Autor: Rosa Blanca Pérez / Fuente: Portal de la TVC
Una guerra también se puede ganar a pensamiento, como sentenciara José Martí: un cubano supremo desde la acción al verso y desde el verso a la acción.
Esa apremiante poesía, devenida arma cargada de compromiso y amor patrio cuando el momento reclama desenfundar la inspiración que brota del pensar y del sentir, tal cual hiciera el Apóstol hace más de un siglo y como han hecho ahora los poetas Waldo Leyva, Jorge Ángel Hernández y Ricardo Riverón al crear el vibrante Manifiesto, en cuyas décimas endecasílabas se argumentan las razones históricas sobre las que se erige la decisión de defender, a cualquier precio, nuestra soberanía.
Para confirmarlo, se han fundido la obra poética y las artes escénicas en un audiovisual donde los destacados artistas Julio César Ramírez, Milvia Caridad Benítez, Daysi Sánchez, Denys Ramos y Mirtha Lilia Pedro volcaron, verso a verso, su alma y su talento en la declamación de cada espinela, hasta transformarla en una verdadera profesión de fe: la fe en la nobleza, la justeza y la grandeza de un proyecto social tan perfectible como irreversible.
Del mismo modo que no existen papeles pequeños para los verdaderos actores y actrices, apenas tres minutos y veintiocho segundos han bastado para que, en el Manifiesto, se proclamara —con admirable sobriedad en su realización y musicalización— esa gloriosa historia nuestra que nada ni nadie jamás tendrá derecho a detener… y mucho menos a revertir.
Como ha sucedido desde los mismos albores de nuestras luchas independentistas, una vez más la cultura nacional se alza como un arma necesaria y justiciera que nos permita ganar también, a pensamiento y sentimiento, cualquier guerra.
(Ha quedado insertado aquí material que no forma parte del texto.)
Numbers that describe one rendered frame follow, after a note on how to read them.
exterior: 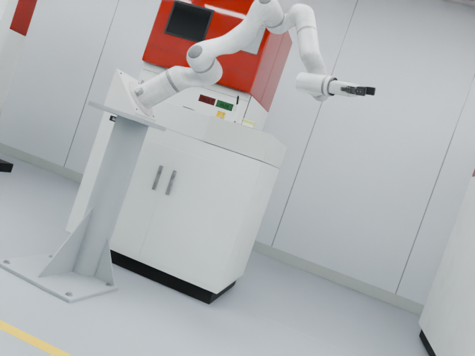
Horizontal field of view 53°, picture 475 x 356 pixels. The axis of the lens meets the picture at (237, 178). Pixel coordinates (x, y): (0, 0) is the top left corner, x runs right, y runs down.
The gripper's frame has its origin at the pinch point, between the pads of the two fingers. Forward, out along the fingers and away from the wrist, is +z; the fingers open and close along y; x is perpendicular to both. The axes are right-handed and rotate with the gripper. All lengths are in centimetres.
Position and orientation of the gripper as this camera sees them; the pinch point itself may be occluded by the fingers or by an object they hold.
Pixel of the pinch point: (367, 91)
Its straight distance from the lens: 196.9
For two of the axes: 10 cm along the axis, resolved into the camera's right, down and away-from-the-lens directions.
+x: 0.9, -9.6, -2.7
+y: -6.1, 1.6, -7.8
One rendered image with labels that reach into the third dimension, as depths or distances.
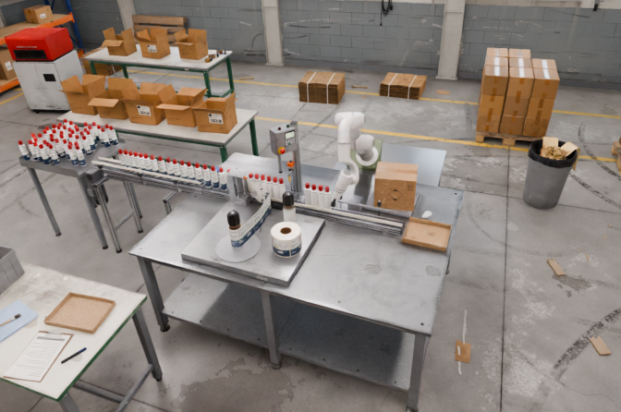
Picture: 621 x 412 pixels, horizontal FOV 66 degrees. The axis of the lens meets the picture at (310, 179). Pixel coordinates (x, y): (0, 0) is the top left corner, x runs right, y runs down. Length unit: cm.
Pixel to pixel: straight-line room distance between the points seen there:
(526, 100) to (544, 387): 358
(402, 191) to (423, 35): 525
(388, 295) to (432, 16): 608
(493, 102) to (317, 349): 399
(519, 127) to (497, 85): 63
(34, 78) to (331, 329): 631
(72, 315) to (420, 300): 212
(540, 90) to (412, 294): 385
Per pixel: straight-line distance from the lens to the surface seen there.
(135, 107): 554
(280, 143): 344
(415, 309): 295
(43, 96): 854
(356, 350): 351
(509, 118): 644
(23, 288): 371
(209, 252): 333
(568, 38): 849
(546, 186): 528
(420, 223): 357
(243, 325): 371
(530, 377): 388
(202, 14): 991
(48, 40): 816
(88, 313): 331
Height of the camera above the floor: 299
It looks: 32 degrees down
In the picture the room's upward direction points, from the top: 3 degrees counter-clockwise
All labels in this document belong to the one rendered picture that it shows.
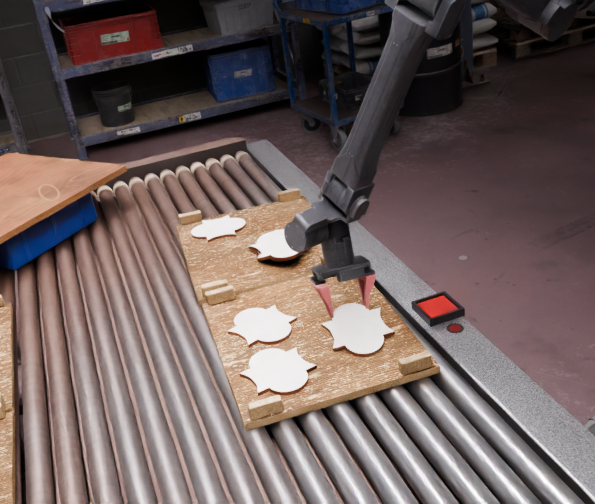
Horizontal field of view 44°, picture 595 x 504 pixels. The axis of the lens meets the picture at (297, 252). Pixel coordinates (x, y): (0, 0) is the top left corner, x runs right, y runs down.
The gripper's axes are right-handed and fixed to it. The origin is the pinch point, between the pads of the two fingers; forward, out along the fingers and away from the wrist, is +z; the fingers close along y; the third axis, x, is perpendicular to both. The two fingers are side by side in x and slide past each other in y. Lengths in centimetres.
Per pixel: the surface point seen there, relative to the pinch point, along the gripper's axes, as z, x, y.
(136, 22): -107, 425, -13
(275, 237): -10.0, 34.6, -5.7
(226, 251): -8.2, 40.8, -17.0
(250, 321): 0.0, 8.2, -18.0
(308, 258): -4.8, 28.3, -0.2
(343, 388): 7.9, -16.7, -7.4
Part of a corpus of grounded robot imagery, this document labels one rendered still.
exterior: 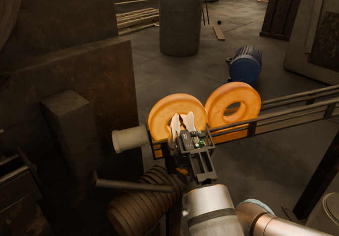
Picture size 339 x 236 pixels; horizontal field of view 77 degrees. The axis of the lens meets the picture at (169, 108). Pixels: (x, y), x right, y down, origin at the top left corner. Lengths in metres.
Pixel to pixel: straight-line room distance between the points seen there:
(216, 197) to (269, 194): 0.98
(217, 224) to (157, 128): 0.26
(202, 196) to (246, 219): 0.17
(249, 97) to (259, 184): 0.88
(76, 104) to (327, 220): 0.69
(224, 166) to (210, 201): 1.03
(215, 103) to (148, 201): 0.32
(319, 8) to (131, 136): 2.37
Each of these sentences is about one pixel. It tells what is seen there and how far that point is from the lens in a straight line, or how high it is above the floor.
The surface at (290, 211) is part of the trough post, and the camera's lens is 1.35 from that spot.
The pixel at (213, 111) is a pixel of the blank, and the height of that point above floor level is 0.73.
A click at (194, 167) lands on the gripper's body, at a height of 0.72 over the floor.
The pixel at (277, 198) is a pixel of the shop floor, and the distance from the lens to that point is 1.38.
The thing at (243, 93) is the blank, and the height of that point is 0.78.
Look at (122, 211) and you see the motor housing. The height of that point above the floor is 0.53.
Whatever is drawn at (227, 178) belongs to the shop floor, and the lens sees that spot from 1.37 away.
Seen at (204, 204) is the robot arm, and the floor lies 0.71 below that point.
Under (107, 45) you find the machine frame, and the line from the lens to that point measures 0.62.
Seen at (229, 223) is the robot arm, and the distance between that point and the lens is 0.41.
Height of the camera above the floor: 1.05
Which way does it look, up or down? 34 degrees down
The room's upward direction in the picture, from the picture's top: straight up
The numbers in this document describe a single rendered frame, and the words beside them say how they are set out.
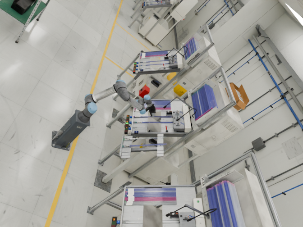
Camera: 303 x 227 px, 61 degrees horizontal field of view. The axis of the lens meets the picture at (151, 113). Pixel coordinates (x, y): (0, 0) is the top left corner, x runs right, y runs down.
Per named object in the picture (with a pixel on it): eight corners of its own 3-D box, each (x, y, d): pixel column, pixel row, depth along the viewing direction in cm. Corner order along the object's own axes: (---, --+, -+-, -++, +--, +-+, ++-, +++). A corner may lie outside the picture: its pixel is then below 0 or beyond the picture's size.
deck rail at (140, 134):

Décimas endecasílabas de los poetas cubanos, Waldo Leyva, Jorge Ángel Hernández Pérez y Ricardo Riverón Rojas en las voces los destacados artistas, Julio Cesar Ramírez, Milvia Caridad Benítez, Daisy Sánchez Lezcano, Denys Ramos y Mirtha Lilia Pedro.
1.
En la manigua creció la dignidad
que izamos desde el pecho los cubanos
hacia el alto crisol de ser martianos,
rebeldes y mambises de heredad.
La amenaza que pende en la oquedad
verá roto su odio en nuestra ira.
No habrá zarpa imperial ni vil mentira,
sin su fuego de indemne rebeldía,
dignidad que Fidel legó a este día
en honra del valor que nos inspira.
2.
Mientras el polvo hostil busca acomodo,
y amenazan con drones y misiles,
no soldados, ladrones crueles, viles,
agreden la esperanza, el sueño, todo.
Robar, matar, mentir, manchar con lodo
la dignidad de un pueblo, ese es su oficio.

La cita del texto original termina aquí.